**Exercise directions:** Look below for the line that has "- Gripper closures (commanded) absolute"; output exactly from it through the line that has "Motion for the", and leave the pictures out.

**Raw data:**
=======
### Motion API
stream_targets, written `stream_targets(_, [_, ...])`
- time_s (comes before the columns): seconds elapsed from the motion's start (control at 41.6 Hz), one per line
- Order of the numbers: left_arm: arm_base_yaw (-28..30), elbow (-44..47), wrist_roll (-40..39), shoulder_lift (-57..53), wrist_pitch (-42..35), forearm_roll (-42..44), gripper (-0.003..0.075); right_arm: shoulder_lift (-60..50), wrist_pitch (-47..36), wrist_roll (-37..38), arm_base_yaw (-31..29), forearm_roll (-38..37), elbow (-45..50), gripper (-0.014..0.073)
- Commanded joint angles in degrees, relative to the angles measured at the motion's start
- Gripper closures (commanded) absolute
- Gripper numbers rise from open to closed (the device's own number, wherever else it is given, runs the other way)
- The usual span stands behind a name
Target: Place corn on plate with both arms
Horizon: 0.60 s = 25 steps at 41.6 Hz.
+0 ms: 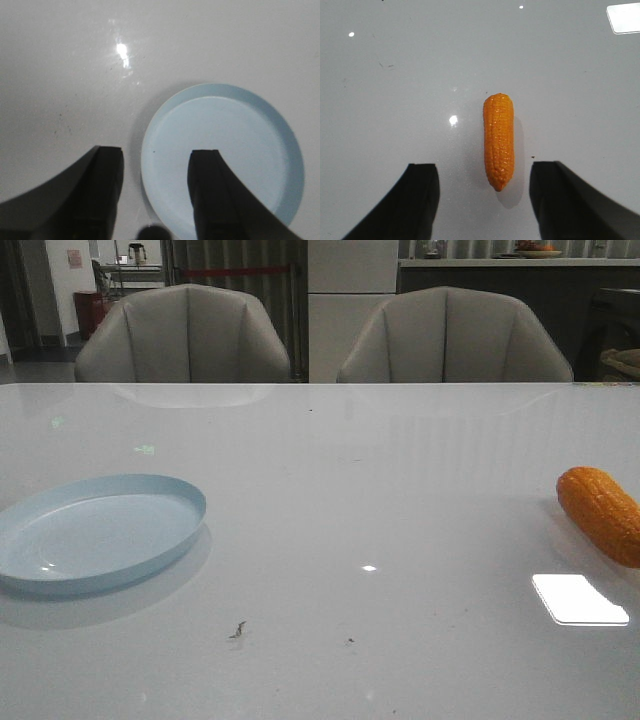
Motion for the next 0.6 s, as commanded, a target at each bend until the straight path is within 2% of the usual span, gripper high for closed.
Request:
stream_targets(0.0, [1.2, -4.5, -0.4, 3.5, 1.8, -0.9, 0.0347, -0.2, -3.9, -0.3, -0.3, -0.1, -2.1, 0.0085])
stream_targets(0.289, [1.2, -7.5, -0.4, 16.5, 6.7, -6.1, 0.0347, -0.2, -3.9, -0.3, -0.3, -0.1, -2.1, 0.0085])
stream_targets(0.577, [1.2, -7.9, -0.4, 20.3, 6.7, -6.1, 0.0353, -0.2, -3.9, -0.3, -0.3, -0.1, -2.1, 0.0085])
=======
**Result of the task:**
- Gripper closures (commanded) absolute
- Gripper numbers rise from open to closed (the device's own number, wherever else it is given, runs the other way)
- The usual span stands behind a name
Target: Place corn on plate with both arms
Horizon: 0.60 s = 25 steps at 41.6 Hz.
+0 ms: 
Motion for the next 0.6 s, as commanded, a target at each bend until the straight path is within 2% of the usual span, gripper high for closed.

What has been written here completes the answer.